I have imported a csv file from HDFS into dremio and initially it has 4 columns. To test metadata management, deleted one column from HDFS file and tried to refresh physical dataset by below command
ALTER TABLE <dataset_path> REFRESH METADATA
Command executed successfully but still I can see dropped column with null value while querying dataset.
Thanks for your response. Executed below commands;
Alter Table <dataset_path> FORGET METADATA
Alter Table <dataset_path> REFRESH METADATA
select * from <dataset_path>
But now columns are not split on delimiter
@Monika_Goel did the configuration for the HDFS source change between metadata refreshes? In some instances, where a “metadata impacting” change is made to the source (e.g. changing connection settings like NameNode URI etc.), Dremio will reset existing metadata with the expectation that you’re now working with a new set of files/datasets.
Otherwise, we’d expect existing formats to be always preserved between metadata refreshes.
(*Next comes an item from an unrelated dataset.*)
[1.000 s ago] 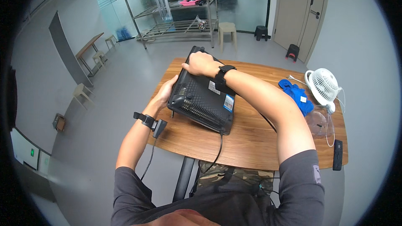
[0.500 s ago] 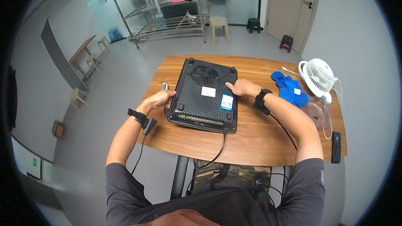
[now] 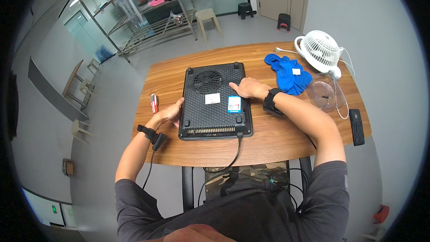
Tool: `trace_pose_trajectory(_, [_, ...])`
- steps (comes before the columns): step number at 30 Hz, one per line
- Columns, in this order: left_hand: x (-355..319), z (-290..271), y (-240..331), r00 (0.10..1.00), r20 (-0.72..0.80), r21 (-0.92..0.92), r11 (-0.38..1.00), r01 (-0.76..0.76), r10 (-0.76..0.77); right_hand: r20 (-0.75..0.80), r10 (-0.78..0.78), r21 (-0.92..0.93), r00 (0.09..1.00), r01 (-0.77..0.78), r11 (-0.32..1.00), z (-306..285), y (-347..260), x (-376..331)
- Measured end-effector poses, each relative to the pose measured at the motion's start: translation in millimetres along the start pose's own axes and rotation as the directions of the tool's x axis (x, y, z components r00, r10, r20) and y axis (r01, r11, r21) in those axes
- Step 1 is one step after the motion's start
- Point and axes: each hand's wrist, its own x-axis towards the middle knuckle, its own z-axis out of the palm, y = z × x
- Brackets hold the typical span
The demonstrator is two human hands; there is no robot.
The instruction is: The person wipes the surface of a black induction cooktop with a blue cloth, then flips it over. Using a screwdriver, they remove screws from the bottom casing and open the device to expose the internal components.
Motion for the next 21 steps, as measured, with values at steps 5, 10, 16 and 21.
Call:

Did this issue fixed in latest version? As mentioned in another page(see below), ‘forget metadata’ will lose the reflections and their definitions. I don’t want to re-format it, it will take high cost, any other approach we can choose to refresh metadata when columns changed?
If I execute ‘forget metadata’ on a PDS,and there is no changes in parquet file(no column added/deleted/updated), does it impact existing VDS? This PDS will be auto promoted as we enabled auto promotion in data source level config.